Member of the Ohio House of Representatives
- In office January 3, 2001 – December 31, 2008
- Preceded by: Bob Corbin
- Succeeded by: Terry Blair
- Constituency: 42nd district (2001–2003)
- Constituency: 38th district (2003–2008)

Personal details
- Born: April 7, 1959 (age 67) Dayton, Ohio, U.S.
- Party: Republican
- Spouse: Andrea Jacobs
- Children: 3
- Education: Wright State University (BS)

= John White (Ohio politician) =

American politician

John Joseph White (born April 7, 1959) is an American politician who was a member of the Ohio House of Representatives from 2001 to 2008.

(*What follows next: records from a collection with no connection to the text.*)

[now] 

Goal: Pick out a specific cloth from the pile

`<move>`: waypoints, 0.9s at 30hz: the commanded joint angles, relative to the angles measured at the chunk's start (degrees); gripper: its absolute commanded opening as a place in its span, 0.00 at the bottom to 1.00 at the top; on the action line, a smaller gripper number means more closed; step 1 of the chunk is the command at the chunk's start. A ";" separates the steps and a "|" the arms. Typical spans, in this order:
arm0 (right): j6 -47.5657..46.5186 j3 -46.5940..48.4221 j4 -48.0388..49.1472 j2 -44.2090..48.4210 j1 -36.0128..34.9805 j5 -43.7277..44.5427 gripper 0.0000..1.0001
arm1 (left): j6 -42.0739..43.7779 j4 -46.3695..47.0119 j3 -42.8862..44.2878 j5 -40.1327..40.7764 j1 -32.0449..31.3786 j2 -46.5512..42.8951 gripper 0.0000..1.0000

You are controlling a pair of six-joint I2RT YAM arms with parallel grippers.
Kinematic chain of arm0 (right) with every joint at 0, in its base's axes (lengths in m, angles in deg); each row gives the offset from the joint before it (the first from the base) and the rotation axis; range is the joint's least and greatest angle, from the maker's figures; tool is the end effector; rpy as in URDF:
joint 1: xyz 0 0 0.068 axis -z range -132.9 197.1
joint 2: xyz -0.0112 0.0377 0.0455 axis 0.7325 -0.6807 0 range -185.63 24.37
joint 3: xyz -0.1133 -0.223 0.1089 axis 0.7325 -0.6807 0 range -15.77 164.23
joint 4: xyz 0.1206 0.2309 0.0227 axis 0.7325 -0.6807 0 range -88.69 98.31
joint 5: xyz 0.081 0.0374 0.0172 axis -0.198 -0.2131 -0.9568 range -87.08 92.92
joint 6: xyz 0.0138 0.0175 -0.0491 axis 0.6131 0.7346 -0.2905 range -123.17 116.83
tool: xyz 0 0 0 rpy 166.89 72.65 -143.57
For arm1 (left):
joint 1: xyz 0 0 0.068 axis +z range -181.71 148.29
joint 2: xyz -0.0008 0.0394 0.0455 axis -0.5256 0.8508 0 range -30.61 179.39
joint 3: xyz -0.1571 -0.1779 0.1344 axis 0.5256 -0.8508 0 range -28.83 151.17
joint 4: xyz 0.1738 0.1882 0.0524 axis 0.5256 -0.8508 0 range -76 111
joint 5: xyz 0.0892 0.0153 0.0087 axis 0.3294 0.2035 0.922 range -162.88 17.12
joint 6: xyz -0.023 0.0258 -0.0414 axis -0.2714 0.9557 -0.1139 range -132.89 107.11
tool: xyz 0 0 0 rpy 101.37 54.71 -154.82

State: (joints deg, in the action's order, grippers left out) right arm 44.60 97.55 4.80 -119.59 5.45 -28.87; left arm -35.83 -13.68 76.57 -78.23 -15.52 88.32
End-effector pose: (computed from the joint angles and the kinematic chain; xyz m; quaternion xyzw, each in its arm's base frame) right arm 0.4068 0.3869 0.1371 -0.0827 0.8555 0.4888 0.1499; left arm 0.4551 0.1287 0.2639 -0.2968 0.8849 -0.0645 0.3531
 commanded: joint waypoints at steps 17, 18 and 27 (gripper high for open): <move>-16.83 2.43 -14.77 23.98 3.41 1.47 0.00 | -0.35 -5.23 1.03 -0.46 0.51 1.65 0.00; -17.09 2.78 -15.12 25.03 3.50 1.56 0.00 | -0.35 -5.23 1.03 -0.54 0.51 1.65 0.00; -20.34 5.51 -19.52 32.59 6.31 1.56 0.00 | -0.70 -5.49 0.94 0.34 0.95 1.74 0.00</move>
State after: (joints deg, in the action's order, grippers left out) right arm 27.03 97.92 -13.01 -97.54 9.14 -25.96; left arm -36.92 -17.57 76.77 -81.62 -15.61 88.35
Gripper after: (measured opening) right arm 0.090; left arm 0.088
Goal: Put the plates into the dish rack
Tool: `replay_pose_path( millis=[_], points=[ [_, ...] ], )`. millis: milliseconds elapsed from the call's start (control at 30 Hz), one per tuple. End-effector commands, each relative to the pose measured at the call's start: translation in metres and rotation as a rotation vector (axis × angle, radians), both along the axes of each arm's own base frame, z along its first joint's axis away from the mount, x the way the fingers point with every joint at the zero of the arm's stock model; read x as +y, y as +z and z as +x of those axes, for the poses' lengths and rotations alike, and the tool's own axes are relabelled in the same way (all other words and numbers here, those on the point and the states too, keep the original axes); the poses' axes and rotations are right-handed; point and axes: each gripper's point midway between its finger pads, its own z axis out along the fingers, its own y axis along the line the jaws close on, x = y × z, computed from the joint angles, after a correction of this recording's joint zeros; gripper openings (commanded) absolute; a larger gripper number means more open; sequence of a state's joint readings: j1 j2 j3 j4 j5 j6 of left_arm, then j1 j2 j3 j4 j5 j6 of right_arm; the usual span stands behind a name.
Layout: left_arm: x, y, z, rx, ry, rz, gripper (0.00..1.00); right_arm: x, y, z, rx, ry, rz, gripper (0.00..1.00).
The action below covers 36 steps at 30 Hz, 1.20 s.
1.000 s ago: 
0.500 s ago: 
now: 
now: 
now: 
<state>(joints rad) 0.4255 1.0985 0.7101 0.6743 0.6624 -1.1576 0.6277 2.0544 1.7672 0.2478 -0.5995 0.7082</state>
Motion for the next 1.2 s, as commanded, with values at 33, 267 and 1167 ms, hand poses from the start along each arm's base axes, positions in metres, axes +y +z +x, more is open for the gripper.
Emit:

==Early life and education==
White was born in Dayton, Ohio. He earned a Bachelor of Science in marketing from Wright State University.

== Career ==
White had been active in Republican politics throughout Dayton metropolitan area, serving as chair of the Montgomery County Central Committee, president of the Montgomery County Young Republicans, and as a Montgomery County Republican Party Executive Committee member. Outside of politics, he has worked as a human resources consultant.

=== Ohio House of Representatives ===
After Bob Corbin was unable to run for another term for the 42nd district due to term limits, White ran for election to the Ohio House of Representatives. He obtained the Republican nomination for the 42nd district with 52.36% of the vote in the primary election against Joyce Young, and won the general election against Joe Lacey with 60.9% of the electorate. In 2002, White defeated Nick Gerren in the general election for the 38th district of the Ohio House of Representatives with 64.44% of the vote. He defeated John R. Doll in the 2004 general election for the 38th district of the Ohio House of Representatives with 60.64% of the vote. In 2006, White won the general election for the 38th district of the Ohio House of Representatives against Carolyn Rice with 55.64%.

During his time in the legislature, White served as the chairman of the House Health Committee in the 125th Ohio General Assembly, and as Chairman of the Criminal Justice Committee in the 127th Ohio General Assembly.

Term limits required White to relinquish his seat in 2008, and he was replaced by Terry Blair.

== Personal life ==
White married Andrea Jacobs. They live in Kettering, Ohio, and have three children. They attend Fairhaven Church, which is affiliated with the Christian and Missionary Alliance.